● Your assignment
Please count how many lines of the data include the word "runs". Give only that number in reply.

● Extracted data

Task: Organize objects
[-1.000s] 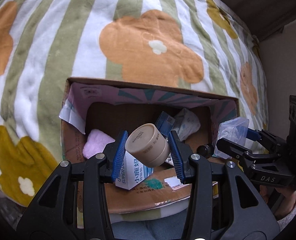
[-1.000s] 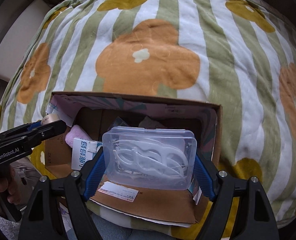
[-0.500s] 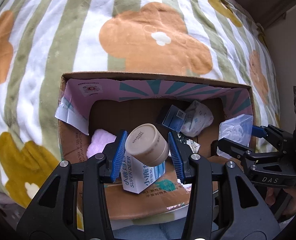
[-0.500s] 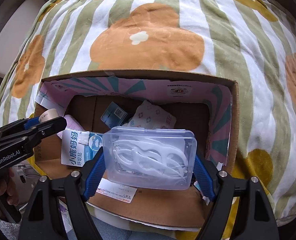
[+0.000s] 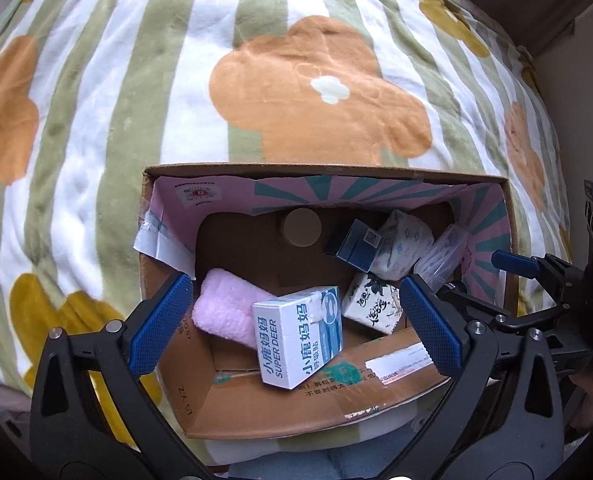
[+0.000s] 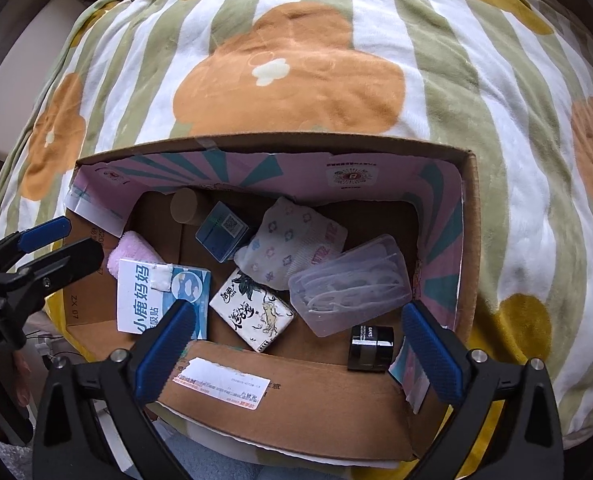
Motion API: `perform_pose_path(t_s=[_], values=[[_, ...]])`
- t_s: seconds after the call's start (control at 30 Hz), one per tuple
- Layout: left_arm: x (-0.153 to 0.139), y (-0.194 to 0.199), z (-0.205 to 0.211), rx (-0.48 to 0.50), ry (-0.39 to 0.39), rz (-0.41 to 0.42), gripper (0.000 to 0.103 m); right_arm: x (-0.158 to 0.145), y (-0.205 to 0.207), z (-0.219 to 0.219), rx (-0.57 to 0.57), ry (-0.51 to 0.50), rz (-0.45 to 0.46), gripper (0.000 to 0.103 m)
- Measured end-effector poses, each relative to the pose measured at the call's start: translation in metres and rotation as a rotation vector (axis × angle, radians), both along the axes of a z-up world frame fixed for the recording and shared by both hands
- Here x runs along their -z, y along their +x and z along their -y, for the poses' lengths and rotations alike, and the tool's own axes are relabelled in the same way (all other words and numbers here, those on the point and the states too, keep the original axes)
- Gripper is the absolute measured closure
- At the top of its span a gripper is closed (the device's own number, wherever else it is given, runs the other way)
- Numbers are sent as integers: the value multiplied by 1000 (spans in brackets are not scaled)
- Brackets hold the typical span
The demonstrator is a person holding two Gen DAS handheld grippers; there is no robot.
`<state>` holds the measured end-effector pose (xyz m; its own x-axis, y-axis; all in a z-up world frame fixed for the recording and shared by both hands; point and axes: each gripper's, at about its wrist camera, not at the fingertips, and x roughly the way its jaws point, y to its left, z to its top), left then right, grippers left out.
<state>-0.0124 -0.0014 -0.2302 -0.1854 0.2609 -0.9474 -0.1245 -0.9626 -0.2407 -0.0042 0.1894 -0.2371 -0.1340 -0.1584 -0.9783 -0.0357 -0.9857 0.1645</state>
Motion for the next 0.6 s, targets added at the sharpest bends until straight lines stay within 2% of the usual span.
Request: perform_pose_path(t_s=[0.27, 0.43, 0.6], values=[[-17, 3, 2, 6, 1, -27, 0, -12, -2, 2, 5, 14, -14, 0], [-50, 7, 7, -12, 7, -86, 0, -38, -2, 2, 33, 18, -55, 0], [-92, 13, 15, -30, -5, -153, 0, -77, -1, -4, 104, 15, -102, 0]])
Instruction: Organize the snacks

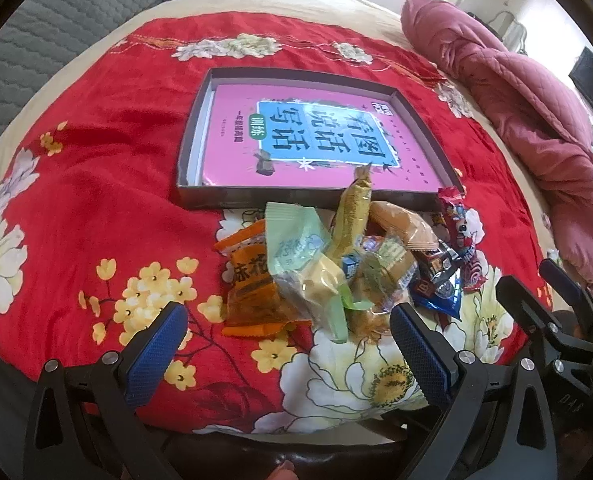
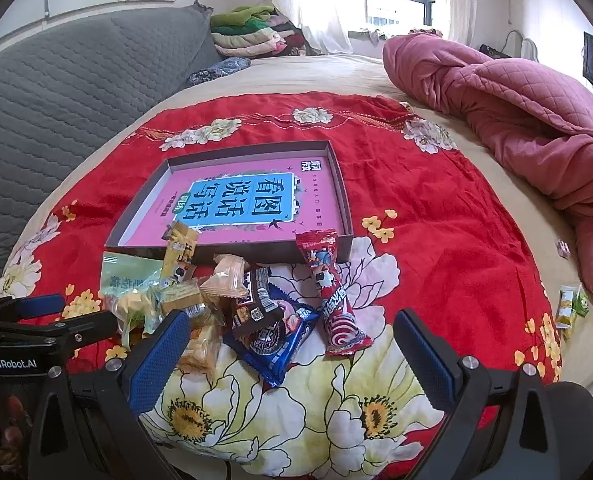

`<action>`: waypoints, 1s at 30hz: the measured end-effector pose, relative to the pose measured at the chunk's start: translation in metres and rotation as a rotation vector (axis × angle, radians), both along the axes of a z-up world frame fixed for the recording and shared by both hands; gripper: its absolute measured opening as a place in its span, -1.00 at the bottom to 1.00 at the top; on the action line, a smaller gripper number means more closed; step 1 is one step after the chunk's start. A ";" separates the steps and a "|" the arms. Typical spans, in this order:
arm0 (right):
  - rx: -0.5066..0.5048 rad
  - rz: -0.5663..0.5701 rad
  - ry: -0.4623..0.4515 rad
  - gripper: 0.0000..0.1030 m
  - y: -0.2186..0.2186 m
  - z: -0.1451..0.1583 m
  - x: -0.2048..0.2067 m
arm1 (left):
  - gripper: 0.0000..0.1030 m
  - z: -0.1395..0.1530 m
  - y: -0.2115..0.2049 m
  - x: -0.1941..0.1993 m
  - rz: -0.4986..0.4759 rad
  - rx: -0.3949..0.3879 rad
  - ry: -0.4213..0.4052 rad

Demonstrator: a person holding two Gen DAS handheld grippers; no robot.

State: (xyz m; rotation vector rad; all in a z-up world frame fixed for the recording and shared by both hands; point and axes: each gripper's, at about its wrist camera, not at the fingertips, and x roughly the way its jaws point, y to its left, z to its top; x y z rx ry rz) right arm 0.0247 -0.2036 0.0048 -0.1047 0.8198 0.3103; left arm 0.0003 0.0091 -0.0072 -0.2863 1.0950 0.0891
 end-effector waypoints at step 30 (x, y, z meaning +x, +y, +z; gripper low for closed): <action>0.066 -0.086 0.028 0.98 -0.030 -0.011 0.029 | 0.96 -0.032 0.074 0.004 0.081 -0.135 0.089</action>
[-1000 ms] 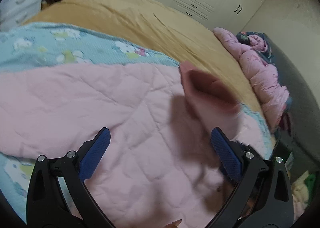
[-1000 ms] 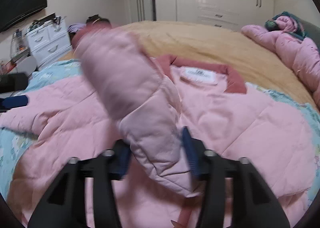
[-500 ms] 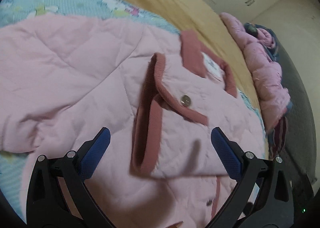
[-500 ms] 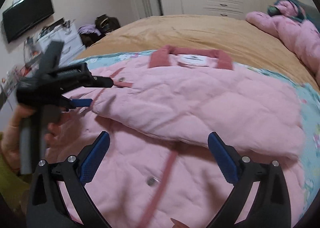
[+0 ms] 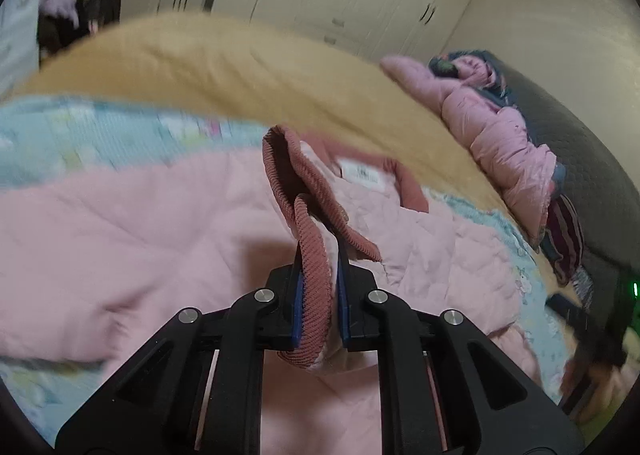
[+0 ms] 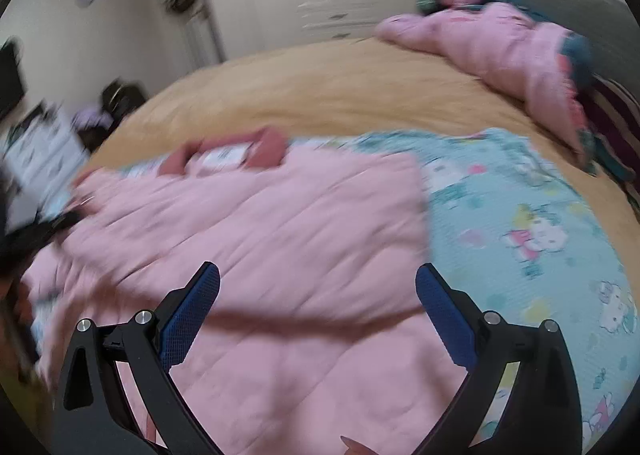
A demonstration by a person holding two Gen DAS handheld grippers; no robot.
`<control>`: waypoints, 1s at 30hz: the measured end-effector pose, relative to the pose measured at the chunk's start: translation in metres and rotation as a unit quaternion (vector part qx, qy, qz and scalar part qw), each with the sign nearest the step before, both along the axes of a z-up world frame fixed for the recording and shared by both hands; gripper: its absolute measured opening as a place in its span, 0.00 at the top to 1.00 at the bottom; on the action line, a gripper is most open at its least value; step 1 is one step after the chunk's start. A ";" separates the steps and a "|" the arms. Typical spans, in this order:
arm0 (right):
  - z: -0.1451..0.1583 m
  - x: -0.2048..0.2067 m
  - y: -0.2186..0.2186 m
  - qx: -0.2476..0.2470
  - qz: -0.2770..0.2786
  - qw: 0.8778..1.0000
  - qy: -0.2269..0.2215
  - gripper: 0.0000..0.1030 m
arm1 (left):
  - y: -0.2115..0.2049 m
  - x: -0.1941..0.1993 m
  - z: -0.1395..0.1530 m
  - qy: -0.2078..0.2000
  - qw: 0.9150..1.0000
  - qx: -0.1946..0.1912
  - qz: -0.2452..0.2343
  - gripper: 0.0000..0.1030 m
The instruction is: Fold large clothes
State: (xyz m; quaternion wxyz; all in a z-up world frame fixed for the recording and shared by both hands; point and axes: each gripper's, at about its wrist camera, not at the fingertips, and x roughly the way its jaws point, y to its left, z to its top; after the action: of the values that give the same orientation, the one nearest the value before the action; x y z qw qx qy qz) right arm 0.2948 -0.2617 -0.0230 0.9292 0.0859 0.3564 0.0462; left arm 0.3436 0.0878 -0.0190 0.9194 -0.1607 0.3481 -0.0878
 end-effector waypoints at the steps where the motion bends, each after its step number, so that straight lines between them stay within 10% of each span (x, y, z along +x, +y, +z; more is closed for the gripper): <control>1: 0.001 0.007 -0.006 0.009 -0.010 1.000 0.003 0.05 | 0.003 -0.002 0.000 0.002 1.000 0.004 0.001 0.94; 7: -0.020 0.061 0.007 0.020 0.004 0.998 0.052 0.23 | 0.010 0.015 -0.051 0.075 0.997 0.025 0.012 0.94; 14: -0.076 0.103 0.027 -0.043 0.009 0.988 0.148 0.20 | 0.009 0.015 -0.073 0.090 0.994 0.057 0.013 0.93; 24: -0.097 0.107 0.035 -0.077 -0.005 0.985 0.156 0.18 | 0.008 0.022 -0.086 0.111 0.992 0.052 0.012 0.88; 30: -0.050 0.069 0.040 -0.023 0.026 0.994 0.101 0.04 | 0.015 0.007 -0.058 0.095 0.993 0.061 0.015 0.55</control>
State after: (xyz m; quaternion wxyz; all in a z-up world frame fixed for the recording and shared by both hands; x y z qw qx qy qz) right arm 0.3635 -0.2222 -0.0735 0.8886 0.0599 0.4516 0.0531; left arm 0.3507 0.1023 -0.0775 0.8913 -0.1175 0.4364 -0.0365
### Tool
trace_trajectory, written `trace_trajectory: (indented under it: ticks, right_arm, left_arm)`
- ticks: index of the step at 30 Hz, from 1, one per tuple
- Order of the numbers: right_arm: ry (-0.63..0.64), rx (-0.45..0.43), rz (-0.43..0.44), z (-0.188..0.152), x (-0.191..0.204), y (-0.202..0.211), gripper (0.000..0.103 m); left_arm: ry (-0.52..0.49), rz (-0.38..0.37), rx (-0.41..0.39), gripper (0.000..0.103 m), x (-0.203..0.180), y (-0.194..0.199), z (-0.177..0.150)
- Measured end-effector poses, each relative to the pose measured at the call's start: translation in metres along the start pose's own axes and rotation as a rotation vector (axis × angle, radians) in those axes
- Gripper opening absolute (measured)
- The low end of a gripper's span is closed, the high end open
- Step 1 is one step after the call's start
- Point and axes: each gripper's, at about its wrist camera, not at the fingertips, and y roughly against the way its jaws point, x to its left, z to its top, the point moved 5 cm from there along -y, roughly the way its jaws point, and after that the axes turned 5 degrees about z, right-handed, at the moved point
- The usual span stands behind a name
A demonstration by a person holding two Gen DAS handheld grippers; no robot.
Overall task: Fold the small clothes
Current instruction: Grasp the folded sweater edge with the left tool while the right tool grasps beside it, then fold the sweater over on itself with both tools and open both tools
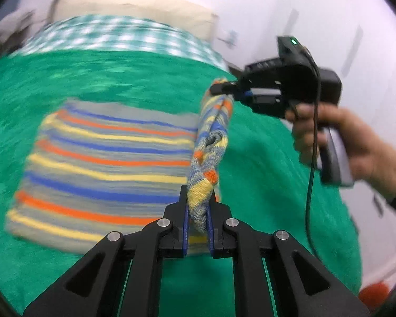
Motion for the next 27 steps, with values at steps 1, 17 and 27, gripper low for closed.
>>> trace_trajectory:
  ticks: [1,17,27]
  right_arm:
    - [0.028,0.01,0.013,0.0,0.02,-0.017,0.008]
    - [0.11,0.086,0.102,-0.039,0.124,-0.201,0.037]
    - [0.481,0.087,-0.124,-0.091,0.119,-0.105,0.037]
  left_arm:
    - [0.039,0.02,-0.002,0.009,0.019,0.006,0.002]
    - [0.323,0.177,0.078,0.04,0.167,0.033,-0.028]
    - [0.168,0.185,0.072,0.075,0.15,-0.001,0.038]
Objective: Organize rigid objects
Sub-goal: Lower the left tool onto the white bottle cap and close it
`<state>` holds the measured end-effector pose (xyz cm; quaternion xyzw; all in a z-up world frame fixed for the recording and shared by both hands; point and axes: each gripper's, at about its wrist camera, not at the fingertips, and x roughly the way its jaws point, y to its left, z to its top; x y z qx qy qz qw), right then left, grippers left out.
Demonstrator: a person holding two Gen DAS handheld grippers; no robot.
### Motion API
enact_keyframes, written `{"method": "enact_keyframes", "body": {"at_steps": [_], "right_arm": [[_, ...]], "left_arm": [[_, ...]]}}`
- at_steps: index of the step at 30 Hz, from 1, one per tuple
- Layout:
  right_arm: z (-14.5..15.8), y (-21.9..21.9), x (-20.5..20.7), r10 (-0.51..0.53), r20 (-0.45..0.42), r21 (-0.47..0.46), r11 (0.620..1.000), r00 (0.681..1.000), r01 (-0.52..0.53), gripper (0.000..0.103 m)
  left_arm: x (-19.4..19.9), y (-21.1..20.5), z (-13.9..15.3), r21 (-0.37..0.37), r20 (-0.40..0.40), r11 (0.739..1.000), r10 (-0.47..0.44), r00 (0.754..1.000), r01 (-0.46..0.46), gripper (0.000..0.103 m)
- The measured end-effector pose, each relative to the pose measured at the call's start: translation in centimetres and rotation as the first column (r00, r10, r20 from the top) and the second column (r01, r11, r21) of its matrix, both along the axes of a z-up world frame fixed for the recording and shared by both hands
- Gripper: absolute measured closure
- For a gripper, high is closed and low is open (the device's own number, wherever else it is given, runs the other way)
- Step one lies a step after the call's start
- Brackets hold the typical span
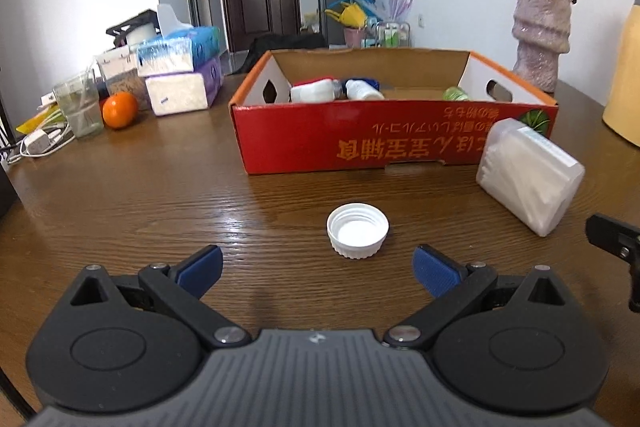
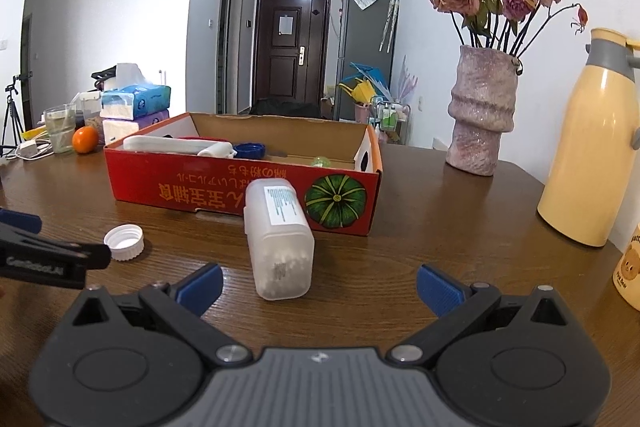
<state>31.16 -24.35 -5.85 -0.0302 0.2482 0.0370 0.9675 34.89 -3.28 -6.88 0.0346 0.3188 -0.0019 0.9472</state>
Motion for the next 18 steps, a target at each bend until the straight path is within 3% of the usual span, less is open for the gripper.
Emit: {"method": "enact_keyframes", "body": {"at_steps": [11, 14, 18], "right_arm": [[-0.4, -0.1, 0.7, -0.005, -0.017, 0.006, 1.000, 1.000, 0.005, 0.000], [-0.6, 0.0, 0.8, -0.006, -0.019, 0.005, 1.000, 1.000, 0.006, 0.000], [-0.7, 0.2, 1.1, -0.006, -0.026, 0.006, 1.000, 1.000, 0.006, 0.000]], "left_arm": [[2.7, -0.9, -1.1, -0.002, -0.035, 1.000, 0.007, 0.999, -0.007, 0.001], [3.4, -0.9, -1.2, -0.007, -0.046, 1.000, 0.005, 0.999, -0.005, 0.008], [3.9, -0.8, -1.5, -0.026, -0.069, 1.000, -0.018, 0.997, 0.017, 0.029]]}}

● Response
3